Deepen PracticeOrdered learning track

Saga and Compensation Patterns

Learn Java BPMN with Camunda 8 Zeebe - Part 022

Deep dive into Saga and compensation patterns in Camunda 8 Zeebe, including business transactions, forward recovery, backward recovery, BPMN compensation semantics, Java worker design, idempotency, auditability, and anti-patterns.

15 min read2978 words
PrevNext
Lesson 2235 lesson track2029 Deepen Practice
#java#camunda#camunda-8#zeebe+8 more

Part 022 — Saga and Compensation Patterns

Distributed business processes cannot rely on one ACID transaction across all participating systems.

Once a worker calls another service, sends a message, assigns a task, charges money, reserves inventory, creates a case record, or notifies a party, the process has caused an external effect. If a later step fails, the system cannot simply roll back the world.

This is where Saga and compensation thinking becomes essential.

A top-tier Camunda engineer does not treat compensation as a BPMN decoration. They treat it as an explicit business recovery design.


1. Kaufman Deconstruction

The subskill is designing recoverable long-running business transactions.

Break it into smaller skills:

SubskillCore Question
Side-effect classificationWhat has already changed outside the process?
Recovery choiceRetry, compensate, escalate, ignore, or continue?
Business transaction boundaryWhich steps belong to the same business outcome?
Compensation semanticsWhat does "undo" really mean in this domain?
IdempotencyCan compensation run more than once safely?
OrderingMust compensation occur in a specific order?
AuditabilityCan we explain what was done and why it was reversed?
Human controlWhich recovery steps require approval?
Regulatory defensibilityIs the recovery legally/business acceptable?

The goal is to stop thinking in database rollback terms and start thinking in business recovery terms.


2. Saga Mental Model

A Saga is a sequence of local transactions coordinated toward a larger business outcome.

Each local transaction commits independently.

If the larger outcome cannot be completed, the system executes compensating actions or forward recovery steps.

The Saga is not about pretending distributed rollback exists. It is about making recovery explicit.

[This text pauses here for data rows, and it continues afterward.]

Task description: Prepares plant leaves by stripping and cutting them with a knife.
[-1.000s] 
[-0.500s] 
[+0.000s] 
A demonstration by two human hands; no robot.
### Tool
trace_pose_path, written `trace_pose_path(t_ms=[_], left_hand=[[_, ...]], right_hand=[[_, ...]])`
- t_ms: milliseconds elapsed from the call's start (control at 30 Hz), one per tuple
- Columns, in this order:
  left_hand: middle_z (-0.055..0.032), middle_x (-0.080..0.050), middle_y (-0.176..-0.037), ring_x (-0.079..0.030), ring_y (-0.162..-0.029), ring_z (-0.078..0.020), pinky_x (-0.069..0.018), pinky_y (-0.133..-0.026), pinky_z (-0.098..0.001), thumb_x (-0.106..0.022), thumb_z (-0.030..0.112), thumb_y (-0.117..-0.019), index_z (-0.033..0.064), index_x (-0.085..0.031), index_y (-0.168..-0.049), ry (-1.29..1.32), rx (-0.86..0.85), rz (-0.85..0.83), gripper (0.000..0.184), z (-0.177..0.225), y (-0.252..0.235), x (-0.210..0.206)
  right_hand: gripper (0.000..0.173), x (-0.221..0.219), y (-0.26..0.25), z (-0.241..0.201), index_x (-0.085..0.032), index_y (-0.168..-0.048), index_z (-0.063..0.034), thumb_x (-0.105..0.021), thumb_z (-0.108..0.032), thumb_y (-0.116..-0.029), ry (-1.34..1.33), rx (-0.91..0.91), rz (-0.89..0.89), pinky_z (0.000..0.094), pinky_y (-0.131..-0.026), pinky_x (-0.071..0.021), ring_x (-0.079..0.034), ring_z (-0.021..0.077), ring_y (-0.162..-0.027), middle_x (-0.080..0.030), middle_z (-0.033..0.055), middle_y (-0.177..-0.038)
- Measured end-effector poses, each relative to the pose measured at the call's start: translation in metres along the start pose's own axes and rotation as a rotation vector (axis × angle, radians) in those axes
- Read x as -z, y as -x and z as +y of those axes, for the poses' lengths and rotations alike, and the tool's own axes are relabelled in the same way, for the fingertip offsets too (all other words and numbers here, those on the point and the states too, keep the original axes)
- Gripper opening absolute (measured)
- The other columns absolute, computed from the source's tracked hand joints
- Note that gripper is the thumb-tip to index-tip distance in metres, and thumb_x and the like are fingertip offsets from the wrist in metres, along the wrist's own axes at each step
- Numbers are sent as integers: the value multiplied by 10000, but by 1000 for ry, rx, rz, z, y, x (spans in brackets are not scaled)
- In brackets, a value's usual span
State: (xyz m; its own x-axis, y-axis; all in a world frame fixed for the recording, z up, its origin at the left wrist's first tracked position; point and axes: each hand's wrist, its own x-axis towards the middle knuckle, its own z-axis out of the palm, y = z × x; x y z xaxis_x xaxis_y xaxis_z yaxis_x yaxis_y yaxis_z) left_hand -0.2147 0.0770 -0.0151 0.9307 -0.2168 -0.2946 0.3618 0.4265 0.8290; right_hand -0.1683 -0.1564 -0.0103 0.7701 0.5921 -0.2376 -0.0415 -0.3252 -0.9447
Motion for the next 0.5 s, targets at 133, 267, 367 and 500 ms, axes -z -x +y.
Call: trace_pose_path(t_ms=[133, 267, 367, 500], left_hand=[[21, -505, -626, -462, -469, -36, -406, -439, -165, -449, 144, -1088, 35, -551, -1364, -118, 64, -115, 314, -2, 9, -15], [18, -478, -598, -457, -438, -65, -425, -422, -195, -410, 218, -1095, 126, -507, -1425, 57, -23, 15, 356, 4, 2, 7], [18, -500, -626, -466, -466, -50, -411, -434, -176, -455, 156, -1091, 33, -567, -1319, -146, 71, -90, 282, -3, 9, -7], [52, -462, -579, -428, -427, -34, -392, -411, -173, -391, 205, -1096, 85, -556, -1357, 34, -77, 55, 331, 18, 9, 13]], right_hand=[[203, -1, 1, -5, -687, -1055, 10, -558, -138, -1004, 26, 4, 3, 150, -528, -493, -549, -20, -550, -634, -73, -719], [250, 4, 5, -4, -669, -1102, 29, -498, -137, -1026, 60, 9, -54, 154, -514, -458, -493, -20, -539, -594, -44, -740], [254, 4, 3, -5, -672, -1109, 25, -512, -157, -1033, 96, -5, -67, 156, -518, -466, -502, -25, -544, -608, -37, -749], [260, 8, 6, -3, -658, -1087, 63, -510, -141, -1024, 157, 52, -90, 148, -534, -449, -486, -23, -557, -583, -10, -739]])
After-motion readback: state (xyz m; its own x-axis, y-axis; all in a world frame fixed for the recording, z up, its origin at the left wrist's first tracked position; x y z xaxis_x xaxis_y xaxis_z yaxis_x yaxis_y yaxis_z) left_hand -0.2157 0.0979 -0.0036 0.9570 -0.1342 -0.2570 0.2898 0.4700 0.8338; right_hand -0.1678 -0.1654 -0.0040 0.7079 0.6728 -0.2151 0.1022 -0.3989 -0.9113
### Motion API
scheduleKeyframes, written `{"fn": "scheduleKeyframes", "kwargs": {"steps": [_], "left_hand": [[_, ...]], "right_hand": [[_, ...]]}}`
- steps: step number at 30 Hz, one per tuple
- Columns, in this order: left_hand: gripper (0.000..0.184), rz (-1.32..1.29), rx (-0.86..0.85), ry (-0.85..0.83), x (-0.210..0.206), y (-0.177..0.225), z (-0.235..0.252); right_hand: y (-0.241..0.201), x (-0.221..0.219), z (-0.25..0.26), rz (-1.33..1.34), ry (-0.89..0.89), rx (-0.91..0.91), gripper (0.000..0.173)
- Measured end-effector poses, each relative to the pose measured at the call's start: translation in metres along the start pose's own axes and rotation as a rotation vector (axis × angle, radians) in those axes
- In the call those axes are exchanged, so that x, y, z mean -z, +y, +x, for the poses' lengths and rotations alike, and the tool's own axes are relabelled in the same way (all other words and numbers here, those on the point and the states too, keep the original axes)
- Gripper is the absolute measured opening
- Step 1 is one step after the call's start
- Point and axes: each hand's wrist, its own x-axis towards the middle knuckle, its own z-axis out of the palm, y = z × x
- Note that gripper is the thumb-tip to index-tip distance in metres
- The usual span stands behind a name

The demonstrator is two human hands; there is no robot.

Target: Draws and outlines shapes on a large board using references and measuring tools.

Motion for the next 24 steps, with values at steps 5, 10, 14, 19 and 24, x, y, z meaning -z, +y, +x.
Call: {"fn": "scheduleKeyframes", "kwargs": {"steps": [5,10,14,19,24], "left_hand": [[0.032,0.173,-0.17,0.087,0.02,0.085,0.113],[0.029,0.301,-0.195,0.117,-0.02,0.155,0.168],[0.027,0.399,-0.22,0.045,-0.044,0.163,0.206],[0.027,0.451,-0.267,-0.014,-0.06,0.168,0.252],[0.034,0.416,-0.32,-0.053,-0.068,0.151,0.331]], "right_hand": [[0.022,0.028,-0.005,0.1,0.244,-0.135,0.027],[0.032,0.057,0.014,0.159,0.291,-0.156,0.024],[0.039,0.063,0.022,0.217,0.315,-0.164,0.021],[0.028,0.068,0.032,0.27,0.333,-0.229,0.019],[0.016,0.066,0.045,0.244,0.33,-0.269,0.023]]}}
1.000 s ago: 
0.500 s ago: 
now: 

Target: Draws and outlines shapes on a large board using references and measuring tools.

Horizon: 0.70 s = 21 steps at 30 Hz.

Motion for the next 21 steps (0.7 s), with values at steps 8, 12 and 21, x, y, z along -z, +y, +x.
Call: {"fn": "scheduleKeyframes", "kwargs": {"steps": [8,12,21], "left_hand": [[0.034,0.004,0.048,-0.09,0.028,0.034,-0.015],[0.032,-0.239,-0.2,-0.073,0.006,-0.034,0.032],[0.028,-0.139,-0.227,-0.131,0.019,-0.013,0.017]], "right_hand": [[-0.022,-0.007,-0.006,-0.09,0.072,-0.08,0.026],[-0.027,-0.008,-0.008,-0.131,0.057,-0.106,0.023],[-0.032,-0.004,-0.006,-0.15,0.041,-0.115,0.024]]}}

3. Technical Transaction vs Business Transaction

A technical transaction is usually short:

BEGIN
  insert row
  update row
  commit
END

A business transaction can last minutes, days, months, or years:

Open investigation
Collect evidence
Wait for response
Review finding
Issue decision
Handle appeal period
Close enforcement action

The business transaction is not protected by one database transaction.

In Camunda 8, Zeebe tracks the process state, but external services commit their own local changes. That means the design must answer:

  • what if the service succeeds but job completion fails?
  • what if job completion succeeds but event publication fails?
  • what if a timeout happens after external action succeeds?
  • what if compensation succeeds but process update fails?
  • what if compensation itself fails?

These are not edge cases. They are normal distributed system conditions.

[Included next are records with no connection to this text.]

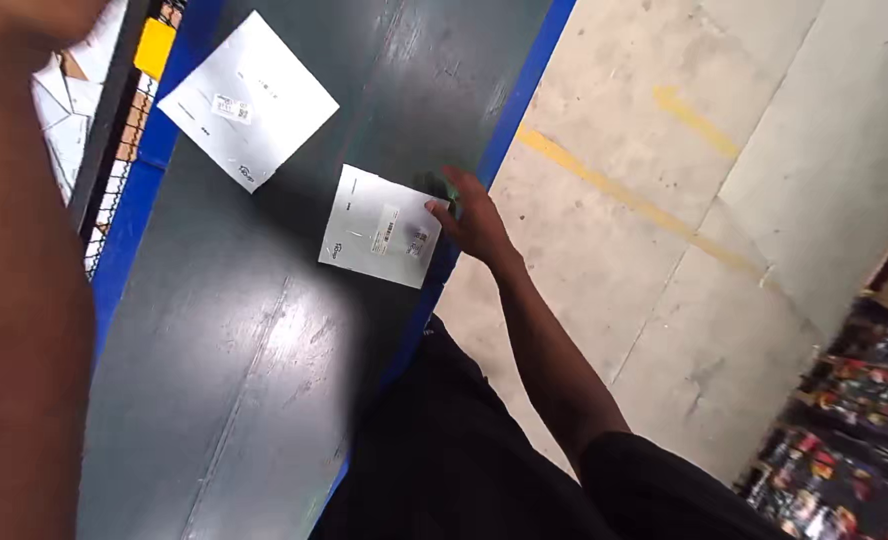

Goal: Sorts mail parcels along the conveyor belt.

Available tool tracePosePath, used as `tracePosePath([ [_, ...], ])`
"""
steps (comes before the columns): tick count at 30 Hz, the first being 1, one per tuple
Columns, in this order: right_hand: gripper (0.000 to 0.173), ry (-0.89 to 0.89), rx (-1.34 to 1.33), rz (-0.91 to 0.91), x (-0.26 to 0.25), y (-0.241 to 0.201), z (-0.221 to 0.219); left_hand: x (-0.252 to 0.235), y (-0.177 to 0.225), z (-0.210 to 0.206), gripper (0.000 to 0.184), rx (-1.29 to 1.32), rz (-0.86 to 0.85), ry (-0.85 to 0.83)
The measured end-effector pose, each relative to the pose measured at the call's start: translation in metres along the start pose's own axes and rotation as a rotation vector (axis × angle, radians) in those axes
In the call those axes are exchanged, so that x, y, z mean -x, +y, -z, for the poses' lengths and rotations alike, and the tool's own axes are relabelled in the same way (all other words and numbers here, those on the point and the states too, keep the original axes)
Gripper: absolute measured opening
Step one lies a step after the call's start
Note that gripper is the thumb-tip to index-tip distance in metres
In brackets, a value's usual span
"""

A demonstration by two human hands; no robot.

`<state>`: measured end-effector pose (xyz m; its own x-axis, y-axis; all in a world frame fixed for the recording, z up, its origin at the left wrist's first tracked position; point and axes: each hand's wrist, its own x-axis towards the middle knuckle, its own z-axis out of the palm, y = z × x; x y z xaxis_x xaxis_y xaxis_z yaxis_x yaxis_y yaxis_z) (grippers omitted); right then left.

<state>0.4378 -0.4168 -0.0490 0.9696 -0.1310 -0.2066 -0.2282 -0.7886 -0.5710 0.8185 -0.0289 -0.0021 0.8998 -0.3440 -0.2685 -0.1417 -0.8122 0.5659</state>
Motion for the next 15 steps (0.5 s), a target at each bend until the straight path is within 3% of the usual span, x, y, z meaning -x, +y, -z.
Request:
tracePosePath([
  [3,0.116,-0.155,0.247,0.049,0.033,-0.021,-0.047,0.04,-0.004,-0.081,0.108,-0.177,-0.022,-0.2],
  [5,0.123,-0.166,0.329,0.084,0.053,-0.049,-0.071,0.079,-0.022,-0.113,0.112,-0.207,0.03,-0.174],
  [7,0.119,-0.134,0.307,0.065,0.078,-0.067,-0.088,0.123,-0.031,-0.12,0.112,-0.217,0.094,-0.119],
  [9,0.116,-0.218,0.254,-0.028,0.096,-0.078,-0.096,0.17,-0.039,-0.116,0.123,-0.221,0.171,-0.126],
  [11,0.091,-0.423,0.107,-0.094,0.1,-0.081,-0.096,0.223,-0.051,-0.112,0.131,-0.194,0.295,-0.164],
  [13,0.059,-0.57,-0.204,-0.033,0.089,-0.081,-0.092,0.281,-0.077,-0.116,0.118,-0.015,0.405,-0.143],
  [15,0.049,-0.532,-0.541,0.049,0.069,-0.105,-0.094,0.345,-0.1,-0.121,0.089,0.366,0.478,0.044],
])
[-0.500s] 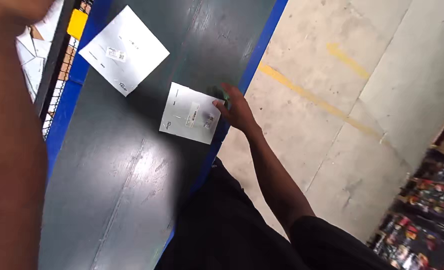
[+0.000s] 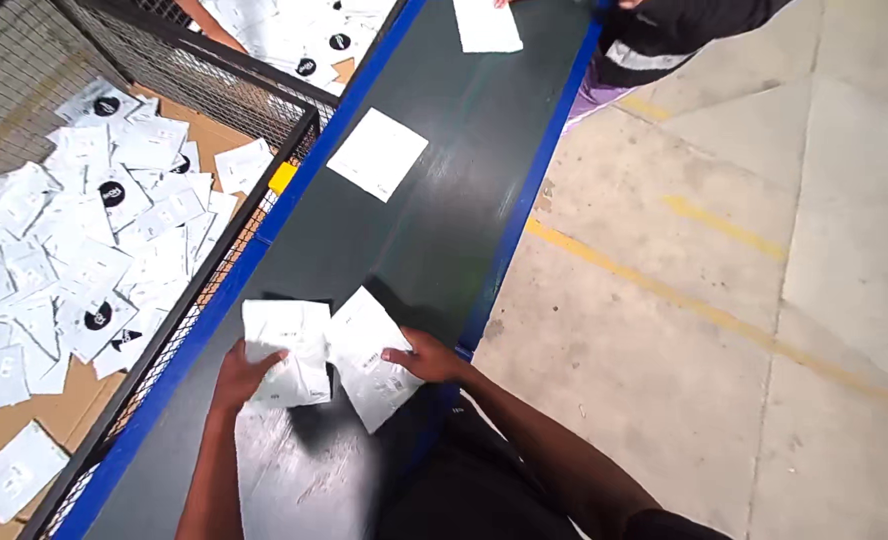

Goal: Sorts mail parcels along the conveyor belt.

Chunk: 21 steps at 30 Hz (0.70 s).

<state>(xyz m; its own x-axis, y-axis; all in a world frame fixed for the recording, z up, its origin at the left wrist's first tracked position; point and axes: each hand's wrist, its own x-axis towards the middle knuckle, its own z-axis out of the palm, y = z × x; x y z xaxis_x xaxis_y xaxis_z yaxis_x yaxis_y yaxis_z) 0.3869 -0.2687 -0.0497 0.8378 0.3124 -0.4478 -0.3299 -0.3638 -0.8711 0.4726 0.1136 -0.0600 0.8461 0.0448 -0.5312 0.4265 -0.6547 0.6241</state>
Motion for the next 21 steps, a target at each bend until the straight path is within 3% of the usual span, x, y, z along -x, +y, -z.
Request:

4. Compensation Is Not Rollback

Rollback restores a previous technical state.

Compensation performs a new business action that semantically counteracts a previous action.

Examples:

Original ActionCompensation
Reserve appointment slotRelease slot
Assign investigatorUnassign or reassign case
Send preliminary noticeSend correction/withdrawal notice
Create external requestCancel request if allowed
Publish decisionIssue amended decision or reversal
Freeze accountUnfreeze account with reason
Apply penaltyReverse penalty entry or create offset

Some actions cannot be truly undone.

If a party already read a notice, you cannot unsend knowledge. You can only issue a correction, withdrawal, or superseding action.

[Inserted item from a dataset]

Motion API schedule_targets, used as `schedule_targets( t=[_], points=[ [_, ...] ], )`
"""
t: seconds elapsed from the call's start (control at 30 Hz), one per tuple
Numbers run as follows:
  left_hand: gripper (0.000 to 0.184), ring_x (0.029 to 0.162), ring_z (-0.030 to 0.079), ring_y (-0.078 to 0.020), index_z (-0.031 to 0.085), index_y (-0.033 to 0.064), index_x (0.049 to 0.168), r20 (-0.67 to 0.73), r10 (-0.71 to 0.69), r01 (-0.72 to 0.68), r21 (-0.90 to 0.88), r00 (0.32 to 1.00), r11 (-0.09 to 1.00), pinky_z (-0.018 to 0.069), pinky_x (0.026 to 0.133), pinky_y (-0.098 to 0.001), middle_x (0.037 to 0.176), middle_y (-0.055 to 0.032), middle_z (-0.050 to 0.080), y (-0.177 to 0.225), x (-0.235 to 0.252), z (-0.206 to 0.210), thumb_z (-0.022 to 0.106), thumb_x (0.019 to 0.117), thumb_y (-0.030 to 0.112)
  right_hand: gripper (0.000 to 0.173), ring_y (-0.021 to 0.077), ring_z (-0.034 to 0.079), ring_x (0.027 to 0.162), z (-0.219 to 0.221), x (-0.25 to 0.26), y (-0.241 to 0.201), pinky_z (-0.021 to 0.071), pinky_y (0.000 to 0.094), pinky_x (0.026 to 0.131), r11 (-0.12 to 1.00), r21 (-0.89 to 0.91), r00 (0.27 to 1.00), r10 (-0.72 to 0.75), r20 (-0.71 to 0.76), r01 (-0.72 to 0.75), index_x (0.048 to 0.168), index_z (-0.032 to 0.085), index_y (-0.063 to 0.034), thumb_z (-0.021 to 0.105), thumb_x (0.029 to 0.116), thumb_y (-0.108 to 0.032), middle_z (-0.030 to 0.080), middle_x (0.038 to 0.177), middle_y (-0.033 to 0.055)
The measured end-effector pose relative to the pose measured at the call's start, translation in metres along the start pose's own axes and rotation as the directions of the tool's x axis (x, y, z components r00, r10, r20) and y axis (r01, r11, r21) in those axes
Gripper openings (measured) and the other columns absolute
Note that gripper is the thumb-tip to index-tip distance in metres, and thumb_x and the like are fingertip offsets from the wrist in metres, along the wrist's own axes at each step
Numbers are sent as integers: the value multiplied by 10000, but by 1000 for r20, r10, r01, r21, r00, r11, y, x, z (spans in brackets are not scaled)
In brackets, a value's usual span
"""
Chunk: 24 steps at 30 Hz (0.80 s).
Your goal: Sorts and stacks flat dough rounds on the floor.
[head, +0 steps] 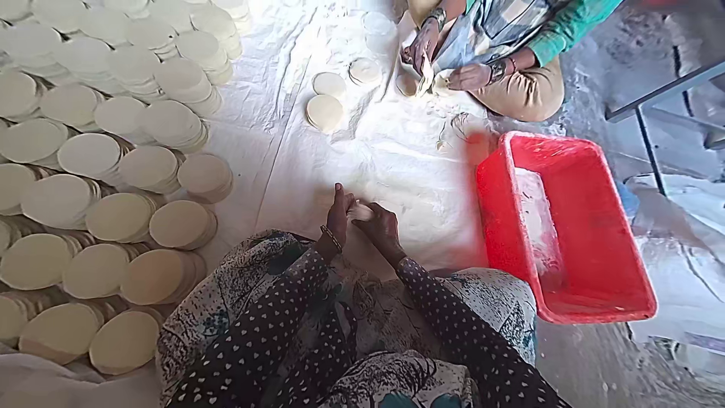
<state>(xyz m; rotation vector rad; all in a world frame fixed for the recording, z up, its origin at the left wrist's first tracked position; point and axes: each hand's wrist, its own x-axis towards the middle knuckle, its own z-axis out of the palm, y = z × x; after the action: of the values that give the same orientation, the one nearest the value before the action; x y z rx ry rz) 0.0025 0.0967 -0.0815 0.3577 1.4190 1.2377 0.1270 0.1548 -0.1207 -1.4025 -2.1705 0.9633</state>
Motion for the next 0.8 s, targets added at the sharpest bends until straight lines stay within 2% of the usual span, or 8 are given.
schedule_targets(
  t=[0.1, 0.2, 0.33, 0.47, 0.57, 0.63, 0.73, 0.8],
  points=[
    [864, 1453, 402, -284, 443, 6, 1504, -46, 64, -65, -26, 997, 998, 303, 1188, -467, 1557, -172, 456, -6, 18, -6, 92, 1052, 652, 435, 290, 723, 839, 1, -4, 4, 578, 523, 762, 990, 114, 986, -64, -156, 82, 1109, 707, -34, 901, 759, -206, 741, 944, 149],
    [883, 1449, 407, -274, 419, 45, 1533, -2, 29, -29, 18, 1000, 999, 319, 1181, -466, 1571, -146, 445, -4, 5, -3, 56, 1035, 677, 570, 367, 720, 928, -4, -6, 2, 560, 599, 811, 999, 23, 998, 37, -42, -36, 1259, 656, -49, 884, 789, -278, 735, 1027, 194],
    [856, 1459, 393, -267, 421, 42, 1530, -21, 31, -31, 7, 999, 999, 310, 1191, -444, 1578, -142, 436, 4, -3, -3, 86, 1046, 665, 453, 342, 729, 884, -3, -2, 1, 568, 585, 791, 998, 28, 993, -45, -108, 48, 1144, 708, -31, 889, 783, -234, 743, 967, 180],
    [887, 1436, 413, -286, 436, 62, 1524, 6, 17, -17, 47, 1000, 999, 327, 1171, -468, 1565, -142, 448, 2, -6, -3, 38, 1029, 682, 575, 371, 723, 930, -2, -5, 4, 562, 611, 801, 1000, -4, 998, 26, -53, -26, 1274, 653, -68, 886, 791, -276, 739, 1032, 184],
    [859, 1453, 402, -276, 416, 36, 1532, 1, 21, -21, 19, 1000, 1000, 319, 1184, -437, 1579, -148, 431, 5, -5, -2, 59, 1049, 651, 467, 368, 725, 881, 2, 2, 5, 559, 605, 778, 1000, -3, 998, -11, -56, 10, 1150, 712, -40, 896, 789, -273, 743, 961, 183],
    [859, 1447, 406, -270, 418, 49, 1532, -16, 27, -27, 3, 1000, 1000, 326, 1176, -444, 1578, -137, 434, 5, -6, -6, 66, 1044, 663, 467, 314, 729, 855, 2, -2, 7, 578, 556, 760, 992, 104, 987, -58, -147, 74, 1158, 690, -45, 899, 779, -222, 745, 959, 158],
    [864, 1446, 408, -262, 421, 87, 1542, 0, 9, -9, -6, 1000, 1000, 325, 1178, -468, 1581, -111, 439, -1, -4, -3, 104, 1027, 704, 558, 351, 727, 920, 2, -3, 8, 569, 594, 800, 998, 55, 997, 25, -68, -21, 1276, 659, -81, 886, 801, -267, 741, 1021, 180],
    [866, 1451, 407, -266, 421, 44, 1531, -10, 30, -30, -23, 999, 999, 321, 1184, -454, 1576, -133, 443, -2, 6, -1, 103, 1040, 682, 460, 386, 723, 910, 4, 2, 9, 554, 613, 804, 1000, 25, 998, 0, -67, 2, 1202, 699, -28, 875, 816, -206, 740, 991, 211]
  ],
)
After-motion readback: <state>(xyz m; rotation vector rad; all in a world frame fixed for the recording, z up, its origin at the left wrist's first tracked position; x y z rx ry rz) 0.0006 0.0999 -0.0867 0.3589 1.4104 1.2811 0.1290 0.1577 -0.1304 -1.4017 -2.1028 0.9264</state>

That is why compensation must be domain-specific.


5. Forward Recovery vs Backward Recovery

There are two broad strategies.

Backward recovery

Undo previous successful steps.

Use when the business outcome must be abandoned.

Forward recovery

Continue toward a valid outcome through alternate steps.

Use when the business can continue after exception handling.

Forward recovery is often better in regulatory systems because historical actions remain part of the case record.


6. BPMN Compensation Semantics in Camunda 8

Camunda 8 supports BPMN compensation events and compensation handlers.

Core semantics:

  • a compensation boundary event is attached to an activity whose effects may need reversal;
  • the attached compensation handler contains the undo/reversal logic;
  • when a compensation throw/end event is reached, handlers for completed activities in scope are invoked;
  • handlers for active or terminated activities are not invoked;
  • by default, compensation handlers in scope are invoked without a guaranteed business order;
  • compensation can be triggered for a specific activity when order matters;
  • compensation handlers may be service tasks, subprocesses, or call activities depending on complexity.

Mental model:

The compensation throw event remains active until invoked handlers complete.


7. Simple BPMN Compensation Pattern

Use this when each completed action has a simple compensating action.

If approval fails after reservation/check, a compensation throw event can invoke the handlers.

The handler should call the owning service. It should not directly mutate another service's database.


8. Compensation Handler as Embedded Subprocess

Use embedded subprocess when undo requires multiple local steps but remains part of the same process scope.

Good fit:

  • a small sequence of reversal actions;
  • same lifecycle ownership;
  • no need for independent versioning;
  • compensation steps are strongly tied to the original activity.

9. Compensation Handler as Call Activity

Use call activity when compensation is complex enough to deserve its own process.

Good fit:

  • compensation has separate governance;
  • compensation can be reused;
  • compensation has its own user tasks;
  • compensation needs its own versioning;
  • compensation itself has meaningful milestones.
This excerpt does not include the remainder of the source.